▶ [Data block]
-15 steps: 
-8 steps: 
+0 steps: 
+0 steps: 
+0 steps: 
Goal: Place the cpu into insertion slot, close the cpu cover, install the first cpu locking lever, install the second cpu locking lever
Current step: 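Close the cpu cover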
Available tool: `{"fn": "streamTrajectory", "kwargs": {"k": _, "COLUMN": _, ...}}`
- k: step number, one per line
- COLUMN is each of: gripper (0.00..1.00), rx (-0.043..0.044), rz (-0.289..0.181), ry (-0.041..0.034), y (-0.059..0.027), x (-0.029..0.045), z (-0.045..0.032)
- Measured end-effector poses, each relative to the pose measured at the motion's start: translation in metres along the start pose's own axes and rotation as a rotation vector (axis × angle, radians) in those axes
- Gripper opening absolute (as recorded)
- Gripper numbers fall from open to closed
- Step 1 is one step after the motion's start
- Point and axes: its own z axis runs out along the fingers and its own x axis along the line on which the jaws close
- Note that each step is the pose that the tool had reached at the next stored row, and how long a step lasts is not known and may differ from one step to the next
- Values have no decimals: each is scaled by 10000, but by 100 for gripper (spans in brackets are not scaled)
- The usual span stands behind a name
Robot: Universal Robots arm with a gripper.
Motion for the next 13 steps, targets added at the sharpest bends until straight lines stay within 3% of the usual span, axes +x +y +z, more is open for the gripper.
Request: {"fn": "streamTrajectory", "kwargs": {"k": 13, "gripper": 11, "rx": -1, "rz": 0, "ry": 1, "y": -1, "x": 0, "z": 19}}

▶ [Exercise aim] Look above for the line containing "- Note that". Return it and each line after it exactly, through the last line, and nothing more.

▶ [Task output]
- Note that each step is the pose that the tool had reached at the next stored row, and how long a step lasts is not known and may differ from one step to the next
- Values have no decimals: each is scaled by 10000, but by 100 for gripper (spans in brackets are not scaled)
- The usual span stands behind a name
Robot: Universal Robots arm with a gripper.
Motion for the next 13 steps, targets added at the sharpest bends until straight lines stay within 3% of the usual span, axes +x +y +z, more is open for the gripper.
Request: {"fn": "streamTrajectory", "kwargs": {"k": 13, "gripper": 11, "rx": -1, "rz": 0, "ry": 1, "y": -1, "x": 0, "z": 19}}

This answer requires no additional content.